Thus, we obtain for the average error probability:
- $$p_{\rm B} = {1}/{2} \cdot {\rm Q}\left ( \frac{\cos(45^\circ+{\rm \Delta} \phi_{\rm T}) \cdot s_0}{0.25 \cdot s_0 / \sqrt{2}} \right ) + {1}/{2} \cdot {\rm Q}\left ( \frac{\cos(45^\circ-{\rm \Delta} \phi_{\rm T}) \cdot s_0}{0.25 \cdot s_0 / \sqrt{2}}\right ).$$
- This already takes into account the smaller noise rms value of the 4-QAM.

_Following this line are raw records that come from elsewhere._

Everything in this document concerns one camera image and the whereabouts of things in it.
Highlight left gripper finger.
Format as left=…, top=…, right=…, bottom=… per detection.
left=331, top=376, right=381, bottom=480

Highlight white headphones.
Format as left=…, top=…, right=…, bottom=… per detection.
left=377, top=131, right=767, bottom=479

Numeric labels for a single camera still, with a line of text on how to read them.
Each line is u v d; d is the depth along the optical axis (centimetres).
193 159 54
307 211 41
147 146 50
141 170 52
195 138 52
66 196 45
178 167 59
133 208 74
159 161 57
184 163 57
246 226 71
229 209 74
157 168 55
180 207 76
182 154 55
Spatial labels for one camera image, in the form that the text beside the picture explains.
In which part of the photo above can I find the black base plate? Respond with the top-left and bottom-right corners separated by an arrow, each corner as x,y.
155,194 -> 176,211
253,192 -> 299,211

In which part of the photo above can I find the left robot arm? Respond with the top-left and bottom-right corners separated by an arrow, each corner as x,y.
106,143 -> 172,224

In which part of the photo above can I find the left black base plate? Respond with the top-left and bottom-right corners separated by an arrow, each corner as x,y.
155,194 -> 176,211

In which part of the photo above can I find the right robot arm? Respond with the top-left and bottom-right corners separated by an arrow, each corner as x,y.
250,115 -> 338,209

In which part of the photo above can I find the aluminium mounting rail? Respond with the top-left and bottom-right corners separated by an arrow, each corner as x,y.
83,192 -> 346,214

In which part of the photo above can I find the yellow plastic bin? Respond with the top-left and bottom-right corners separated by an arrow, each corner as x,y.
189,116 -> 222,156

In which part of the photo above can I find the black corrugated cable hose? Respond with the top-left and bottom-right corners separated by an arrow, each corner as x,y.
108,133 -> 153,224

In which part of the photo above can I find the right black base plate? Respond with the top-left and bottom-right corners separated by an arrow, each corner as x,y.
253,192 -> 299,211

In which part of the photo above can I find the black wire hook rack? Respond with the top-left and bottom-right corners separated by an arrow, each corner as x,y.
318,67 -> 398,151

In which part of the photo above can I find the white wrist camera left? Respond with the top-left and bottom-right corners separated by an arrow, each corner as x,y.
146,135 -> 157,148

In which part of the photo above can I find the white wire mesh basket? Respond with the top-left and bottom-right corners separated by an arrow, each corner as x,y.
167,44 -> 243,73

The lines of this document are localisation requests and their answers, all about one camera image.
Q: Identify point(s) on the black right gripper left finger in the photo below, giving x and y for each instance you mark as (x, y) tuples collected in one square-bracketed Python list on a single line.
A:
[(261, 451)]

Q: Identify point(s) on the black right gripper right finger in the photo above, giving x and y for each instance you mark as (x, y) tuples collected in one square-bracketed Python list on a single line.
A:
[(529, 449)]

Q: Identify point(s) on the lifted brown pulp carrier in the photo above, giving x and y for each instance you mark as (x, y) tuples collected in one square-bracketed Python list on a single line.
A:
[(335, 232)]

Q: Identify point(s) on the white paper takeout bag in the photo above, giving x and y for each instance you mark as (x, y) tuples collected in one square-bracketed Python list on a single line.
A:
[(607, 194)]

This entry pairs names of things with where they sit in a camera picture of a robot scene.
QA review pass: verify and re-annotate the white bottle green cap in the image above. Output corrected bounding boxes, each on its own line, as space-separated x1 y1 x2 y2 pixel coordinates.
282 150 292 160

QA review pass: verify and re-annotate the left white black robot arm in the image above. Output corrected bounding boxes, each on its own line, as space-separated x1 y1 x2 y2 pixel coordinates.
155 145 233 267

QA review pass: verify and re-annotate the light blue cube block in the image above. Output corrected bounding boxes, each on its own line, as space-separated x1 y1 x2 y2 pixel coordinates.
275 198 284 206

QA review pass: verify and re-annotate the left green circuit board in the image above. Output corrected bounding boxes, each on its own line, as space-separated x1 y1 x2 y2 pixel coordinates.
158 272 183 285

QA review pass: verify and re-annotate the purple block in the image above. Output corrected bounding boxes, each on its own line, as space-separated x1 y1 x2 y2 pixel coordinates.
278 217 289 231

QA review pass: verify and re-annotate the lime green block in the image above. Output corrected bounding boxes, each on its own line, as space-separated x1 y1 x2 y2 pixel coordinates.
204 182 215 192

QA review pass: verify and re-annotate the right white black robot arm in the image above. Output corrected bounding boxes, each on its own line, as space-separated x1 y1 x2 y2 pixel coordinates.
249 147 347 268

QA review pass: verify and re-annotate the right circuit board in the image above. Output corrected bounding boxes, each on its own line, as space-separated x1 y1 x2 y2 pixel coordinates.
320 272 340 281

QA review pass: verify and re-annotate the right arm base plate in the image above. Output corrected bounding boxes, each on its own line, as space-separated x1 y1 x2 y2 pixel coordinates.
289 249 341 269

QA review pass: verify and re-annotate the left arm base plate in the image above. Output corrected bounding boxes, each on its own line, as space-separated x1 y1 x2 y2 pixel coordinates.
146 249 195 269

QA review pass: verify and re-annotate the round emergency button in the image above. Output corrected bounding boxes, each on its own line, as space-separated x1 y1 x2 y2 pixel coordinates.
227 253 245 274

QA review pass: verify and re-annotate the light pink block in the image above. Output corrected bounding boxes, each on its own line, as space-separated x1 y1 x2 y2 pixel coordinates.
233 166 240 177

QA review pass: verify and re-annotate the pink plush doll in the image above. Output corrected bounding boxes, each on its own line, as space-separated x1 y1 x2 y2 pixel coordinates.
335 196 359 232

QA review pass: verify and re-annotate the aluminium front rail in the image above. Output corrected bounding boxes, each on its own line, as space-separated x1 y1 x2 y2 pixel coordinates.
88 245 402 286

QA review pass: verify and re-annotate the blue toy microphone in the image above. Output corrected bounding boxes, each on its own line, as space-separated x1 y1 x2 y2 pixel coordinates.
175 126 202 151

- As a check, we calculate the error probability for $\Delta\phi_{\rm T} = 0$:
- $$p_{\rm B} = {1}/{2} \cdot {\rm Q}\left ( \frac{\cos(45^\circ) \cdot 4}{1 / \sqrt{2}} \right ) +{1}/{2} \cdot {\rm Q}\left ( \frac{\cos(45^\circ) \cdot 4}{1 / \sqrt{2}} \right )= {\rm Q}(4) = 0.317 \cdot 10^{-4}.$$
On the other hand, we obtain with $\Delta\phi_{\rm T} = 15^\circ$:
- $$p_{\rm B} = {1}/{2} \cdot {\rm Q}\left ( \frac{\cos(60^\circ) \cdot 4}{1 / \sqrt{2}} \right ) +{1}/{2} \cdot {\rm Q}\left ( \frac{\cos(30^\circ) \cdot 4}{1 / \sqrt{2}} \right )= {1}/{2} \cdot \left [{\rm Q}(2.83)+ {\rm Q}(4.90)\right]$$
- $$\Rightarrow \hspace{0.3cm} p_{\rm B} \approx \frac{1}{2} \cdot \left [0.233 \cdot 10^{-2}+ 0.479 \cdot 10^{-6}\right] \hspace{0.1cm}\underline {= 0.117 \, \%}.$$
(4) With a phase shift of $45^\circ$, one obtains from the equation generally derived above:
- $$p_{\rm B} ={1}/{2} \cdot {\rm Q}\left ( \frac{\cos(90^\circ) \cdot 4}{1 / \sqrt{2}} \right ) +{1}/{2} \cdot {\rm Q}\left ( \frac{\cos(0^\circ) \cdot 4}{1 / \sqrt{2}} \right )= {1}/{2} \cdot \left [{\rm Q}(0)+ {\rm Q}(5.66)\right] \approx 0.25\hspace{0.1cm}\underline {= 25 \, \%}.$$
That is:
- The error rate for the first bit is $50\%$.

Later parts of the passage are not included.